*What you need to do*
Output the full listing word for word.

*Given data*
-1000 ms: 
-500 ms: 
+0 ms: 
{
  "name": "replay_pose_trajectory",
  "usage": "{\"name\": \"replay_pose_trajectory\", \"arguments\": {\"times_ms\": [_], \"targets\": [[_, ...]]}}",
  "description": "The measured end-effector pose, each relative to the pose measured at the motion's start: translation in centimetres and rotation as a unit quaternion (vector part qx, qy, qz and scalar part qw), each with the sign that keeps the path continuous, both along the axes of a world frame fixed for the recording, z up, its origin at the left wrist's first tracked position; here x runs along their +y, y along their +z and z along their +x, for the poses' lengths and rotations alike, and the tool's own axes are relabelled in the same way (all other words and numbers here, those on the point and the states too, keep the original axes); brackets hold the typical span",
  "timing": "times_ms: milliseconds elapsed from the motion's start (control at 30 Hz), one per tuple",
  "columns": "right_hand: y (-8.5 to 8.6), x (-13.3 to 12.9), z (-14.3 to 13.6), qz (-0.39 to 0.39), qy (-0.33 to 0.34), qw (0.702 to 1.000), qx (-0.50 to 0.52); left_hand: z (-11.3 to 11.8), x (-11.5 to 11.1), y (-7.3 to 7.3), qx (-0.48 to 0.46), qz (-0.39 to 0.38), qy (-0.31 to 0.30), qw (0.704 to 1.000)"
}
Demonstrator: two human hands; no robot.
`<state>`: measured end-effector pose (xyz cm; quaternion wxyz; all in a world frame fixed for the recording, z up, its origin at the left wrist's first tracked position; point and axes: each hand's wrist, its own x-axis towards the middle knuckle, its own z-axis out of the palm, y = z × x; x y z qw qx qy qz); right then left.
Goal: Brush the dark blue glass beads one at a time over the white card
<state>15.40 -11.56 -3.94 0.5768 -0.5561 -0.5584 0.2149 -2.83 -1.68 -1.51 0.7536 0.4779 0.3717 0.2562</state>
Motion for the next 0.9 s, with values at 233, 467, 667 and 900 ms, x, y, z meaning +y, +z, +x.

*Answer space*
-1000 ms: 
-500 ms: 
+0 ms: 
{
  "name": "replay_pose_trajectory",
  "usage": "{\"name\": \"replay_pose_trajectory\", \"arguments\": {\"times_ms\": [_], \"targets\": [[_, ...]]}}",
  "description": "The measured end-effector pose, each relative to the pose measured at the motion's start: translation in centimetres and rotation as a unit quaternion (vector part qx, qy, qz and scalar part qw), each with the sign that keeps the path continuous, both along the axes of a world frame fixed for the recording, z up, its origin at the left wrist's first tracked position; here x runs along their +y, y along their +z and z along their +x, for the poses' lengths and rotations alike, and the tool's own axes are relabelled in the same way (all other words and numbers here, those on the point and the states too, keep the original axes); brackets hold the typical span",
  "timing": "times_ms: milliseconds elapsed from the motion's start (control at 30 Hz), one per tuple",
  "columns": "right_hand: y (-8.5 to 8.6), x (-13.3 to 12.9), z (-14.3 to 13.6), qz (-0.39 to 0.39), qy (-0.33 to 0.34), qw (0.702 to 1.000), qx (-0.50 to 0.52); left_hand: z (-11.3 to 11.8), x (-11.5 to 11.1), y (-7.3 to 7.3), qx (-0.48 to 0.46), qz (-0.39 to 0.38), qy (-0.31 to 0.30), qw (0.704 to 1.000)"
}
Demonstrator: two human hands; no robot.
`<state>`: measured end-effector pose (xyz cm; quaternion wxyz; all in a world frame fixed for the recording, z up, its origin at the left wrist's first tracked position; point and axes: each hand's wrist, its own x-axis towards the middle knuckle, its own z-axis out of the palm, y = z × x; x y z qw qx qy qz); right then left.
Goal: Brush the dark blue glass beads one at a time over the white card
<state>15.40 -11.56 -3.94 0.5768 -0.5561 -0.5584 0.2149 -2.83 -1.68 -1.51 0.7536 0.4779 0.3717 0.2562</state>
Motion for the next 0.9 s, with values at 233, 467, 667 and 900 ms, x, y, z meaning +y, +z, +x.

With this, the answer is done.